X Close

Science blog


News, anecdotes and pictures from across science and engineering at UCL


How to predict travel chaos

By Oli Usher, on 1 June 2015

It’s a scenario London commuters are all too familiar with: a muffled announcement, ‘signal failure’ or ‘passenger action’; a station closed and thousands of passengers’ journeys interrupted.


Closed. Photo: Oatsy40 (CC-BY)

London’s transport network is extensive, but fragile.

Everyday disruptions to the service have knock-on effects across the system.

Some are easy to predict – a closure at Mornington Crescent will mean more people exiting at Camden Town, on the same line and only a few minutes’ walk away.

Mornington Crescent

Mornington Crescent: quiet, only on one line, and located near to another station. Photo: Diamond Geezer (CC-BY-NC-ND)

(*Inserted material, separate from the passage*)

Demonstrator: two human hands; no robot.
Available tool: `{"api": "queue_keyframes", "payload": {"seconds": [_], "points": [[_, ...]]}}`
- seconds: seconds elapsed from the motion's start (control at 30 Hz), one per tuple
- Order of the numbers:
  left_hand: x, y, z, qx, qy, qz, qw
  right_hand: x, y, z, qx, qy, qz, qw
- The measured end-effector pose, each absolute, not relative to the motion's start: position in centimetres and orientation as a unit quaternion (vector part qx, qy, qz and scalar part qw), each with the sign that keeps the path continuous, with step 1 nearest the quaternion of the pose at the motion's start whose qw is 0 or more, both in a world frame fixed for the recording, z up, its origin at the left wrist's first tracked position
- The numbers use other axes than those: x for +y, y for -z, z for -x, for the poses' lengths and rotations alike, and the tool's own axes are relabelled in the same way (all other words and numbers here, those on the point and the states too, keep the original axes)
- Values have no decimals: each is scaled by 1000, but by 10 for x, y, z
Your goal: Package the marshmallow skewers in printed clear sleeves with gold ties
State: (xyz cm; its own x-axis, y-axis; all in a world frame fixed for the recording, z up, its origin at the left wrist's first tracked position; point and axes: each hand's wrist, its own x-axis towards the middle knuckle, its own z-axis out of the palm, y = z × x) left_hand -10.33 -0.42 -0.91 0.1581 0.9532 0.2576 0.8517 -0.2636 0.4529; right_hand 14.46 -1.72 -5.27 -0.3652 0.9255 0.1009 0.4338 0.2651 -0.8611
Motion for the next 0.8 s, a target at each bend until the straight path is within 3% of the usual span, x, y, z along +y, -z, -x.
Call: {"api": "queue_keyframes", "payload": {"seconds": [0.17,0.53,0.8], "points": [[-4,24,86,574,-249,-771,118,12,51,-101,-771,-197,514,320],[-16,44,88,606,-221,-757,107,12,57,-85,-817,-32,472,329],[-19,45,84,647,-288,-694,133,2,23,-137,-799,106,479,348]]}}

Others are far more complex – how would a closure at a busy hub like Euston affect traffic across the network?

Two innovations of the past few decades mean that travel chaos is far more predictable than it was. One is the wealth of data captured by the Oyster Card system, which has been recording passengers touching in and out of the Underground since 2003. The other is the advance in computing power which makes statistical analysis of millions of journeys easy.

Ricardo Silva

Ricardo Silva

One statistician who has looked at Oyster data to chart the impacts of disruption on the underground is UCL’s Ricardo Silva. He has recently built a statistical model that predicts the knock-on effects of unplanned station and track closures across London’s urban rail network.

His work could help transport operators react more effectively to disruption. It can potentially be used to identify where bus services need to be beefed up, as well as identify bad decisions passengers make when reacting to disruption, which can help station staff make more useful announcements about alternative routes.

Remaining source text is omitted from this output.